→ ASSIGNMENT
Return the lines exactly as they stand, from the first of the material through the line containing "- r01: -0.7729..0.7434".

+++

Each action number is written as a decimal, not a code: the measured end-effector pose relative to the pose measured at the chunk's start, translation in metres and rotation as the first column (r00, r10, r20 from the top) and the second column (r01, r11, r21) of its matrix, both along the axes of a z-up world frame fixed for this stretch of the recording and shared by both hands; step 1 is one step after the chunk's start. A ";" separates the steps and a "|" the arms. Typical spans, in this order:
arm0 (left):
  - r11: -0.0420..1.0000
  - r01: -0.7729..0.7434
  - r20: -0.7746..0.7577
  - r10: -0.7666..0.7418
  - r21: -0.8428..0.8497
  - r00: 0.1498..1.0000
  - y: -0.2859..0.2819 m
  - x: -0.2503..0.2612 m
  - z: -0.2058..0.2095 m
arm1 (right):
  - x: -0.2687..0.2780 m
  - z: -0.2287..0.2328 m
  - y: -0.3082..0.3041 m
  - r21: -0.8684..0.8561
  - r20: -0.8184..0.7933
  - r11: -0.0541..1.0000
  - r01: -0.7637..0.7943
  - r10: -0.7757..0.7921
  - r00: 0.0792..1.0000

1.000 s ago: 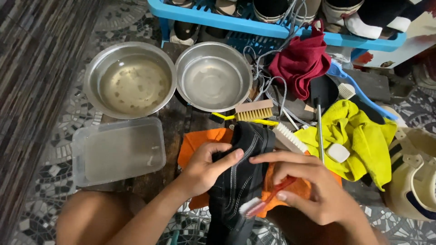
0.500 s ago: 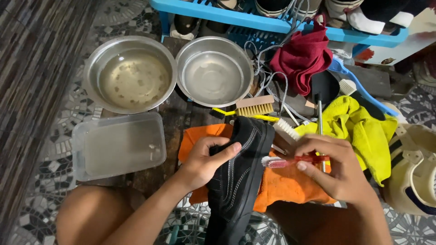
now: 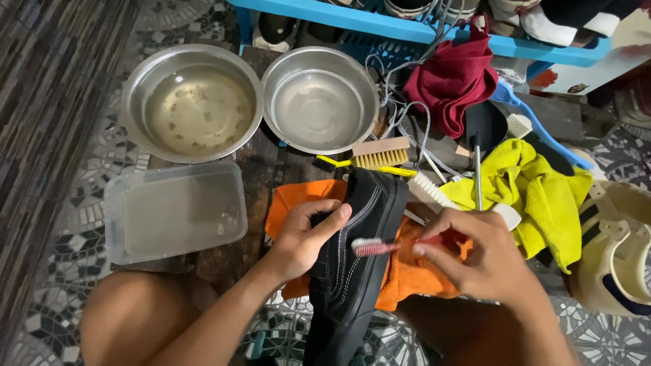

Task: The person scrubs a black sneaker with a toothbrush, repeatedly dipping it into water and applying cleaning solution. They wipe the shoe with a yellow cloth and continue scrubbing different areas of the shoe.

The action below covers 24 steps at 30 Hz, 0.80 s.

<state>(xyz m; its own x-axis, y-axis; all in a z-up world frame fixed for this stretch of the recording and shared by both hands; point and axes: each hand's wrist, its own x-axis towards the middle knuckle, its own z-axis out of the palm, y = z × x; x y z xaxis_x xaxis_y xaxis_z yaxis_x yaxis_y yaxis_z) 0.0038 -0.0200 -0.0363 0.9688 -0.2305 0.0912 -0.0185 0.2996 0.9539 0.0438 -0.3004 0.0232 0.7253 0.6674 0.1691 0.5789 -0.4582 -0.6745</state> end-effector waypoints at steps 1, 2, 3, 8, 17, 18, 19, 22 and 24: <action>1.000 0.001 -0.003 -0.001 -0.001 1.000 0.000 0.000 0.000 | 0.002 -0.002 -0.004 -0.001 -0.003 1.000 0.001 -0.001 1.000; 1.000 0.000 -0.006 0.000 0.003 1.000 0.000 0.000 0.000 | 0.005 -0.004 -0.007 -0.031 0.067 0.997 0.072 -0.069 0.995; 1.000 0.001 -0.008 0.000 0.008 1.000 0.001 0.000 0.000 | 0.007 -0.006 -0.011 -0.056 0.141 0.988 0.144 -0.135 0.981; 1.000 -0.004 0.014 0.003 0.004 1.000 0.000 0.001 -0.001 | 0.001 0.003 -0.004 -0.024 0.091 0.981 0.195 -0.192 0.977; 1.000 -0.019 0.016 0.018 0.017 1.000 0.000 0.001 -0.003 | 0.004 0.000 -0.010 -0.059 0.138 0.975 0.214 -0.204 0.969; 0.999 -0.028 0.037 0.027 0.016 0.999 -0.001 0.002 -0.004 | 0.003 0.001 -0.009 -0.070 0.156 0.976 0.208 -0.196 0.968; 1.000 -0.027 0.037 0.026 0.017 0.999 0.000 0.001 -0.002 | -0.001 0.004 -0.004 -0.069 0.156 0.975 0.209 -0.197 0.968; 0.999 -0.019 -0.005 0.019 0.026 1.000 0.000 0.001 0.000 | -0.006 0.007 0.001 -0.050 0.069 0.998 0.038 -0.035 0.997; 0.999 -0.012 0.010 0.012 0.047 1.000 0.000 0.002 -0.004 | 0.001 -0.002 -0.007 -0.041 0.207 0.997 0.067 -0.057 0.977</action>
<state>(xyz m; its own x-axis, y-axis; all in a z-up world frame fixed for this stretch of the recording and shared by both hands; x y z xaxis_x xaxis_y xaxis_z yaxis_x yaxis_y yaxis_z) 0.0053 -0.0198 -0.0399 0.9706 -0.2233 0.0899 -0.0310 0.2542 0.9667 0.0453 -0.3070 0.0208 0.7185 0.6330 0.2881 0.6722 -0.5259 -0.5211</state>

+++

→ ANSWER SECTION
Each action number is written as a decimal, not a code: the measured end-effector pose relative to the pose measured at the chunk's start, translation in metres and rotation as the first column (r00, r10, r20 from the top) and the second column (r01, r11, r21) of its matrix, both along the axes of a z-up world frame fixed for this stretch of the recording and shared by both hands; step 1 is one step after the chunk's start. A ";" separates the steps and a "|" the arms. Typical spans, in this order:
arm0 (left):
  - r11: -0.0420..1.0000
  - r01: -0.7729..0.7434

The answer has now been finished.